• _Activity_
Search the material and gather each line with "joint" in it.

• _Available data_
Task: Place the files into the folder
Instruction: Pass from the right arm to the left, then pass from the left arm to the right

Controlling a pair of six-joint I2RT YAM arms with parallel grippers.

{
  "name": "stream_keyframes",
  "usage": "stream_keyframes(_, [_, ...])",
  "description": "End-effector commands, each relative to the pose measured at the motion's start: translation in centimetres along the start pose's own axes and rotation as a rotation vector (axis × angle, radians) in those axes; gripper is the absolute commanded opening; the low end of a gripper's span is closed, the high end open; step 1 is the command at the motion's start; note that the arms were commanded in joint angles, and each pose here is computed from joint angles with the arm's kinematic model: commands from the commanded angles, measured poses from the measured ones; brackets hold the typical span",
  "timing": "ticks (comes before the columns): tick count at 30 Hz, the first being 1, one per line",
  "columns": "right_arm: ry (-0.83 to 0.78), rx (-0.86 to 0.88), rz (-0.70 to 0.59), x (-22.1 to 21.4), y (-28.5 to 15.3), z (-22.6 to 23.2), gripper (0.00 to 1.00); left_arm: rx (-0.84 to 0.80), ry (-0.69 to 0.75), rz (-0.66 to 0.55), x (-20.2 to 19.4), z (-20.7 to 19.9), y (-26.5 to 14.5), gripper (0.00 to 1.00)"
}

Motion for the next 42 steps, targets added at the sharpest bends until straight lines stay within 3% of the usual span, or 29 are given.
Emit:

• _Solution to this task_
Controlling a pair of six-joint I2RT YAM arms with parallel grippers.
  "description": "End-effector commands, each relative to the pose measured at the motion's start: translation in centimetres along the start pose's own axes and rotation as a rotation vector (axis × angle, radians) in those axes; gripper is the absolute commanded opening; the low end of a gripper's span is closed, the high end open; step 1 is the command at the motion's start; note that the arms were commanded in joint angles, and each pose here is computed from joint angles with the arm's kinematic model: commands from the commanded angles, measured poses from the measured ones; brackets hold the typical span",

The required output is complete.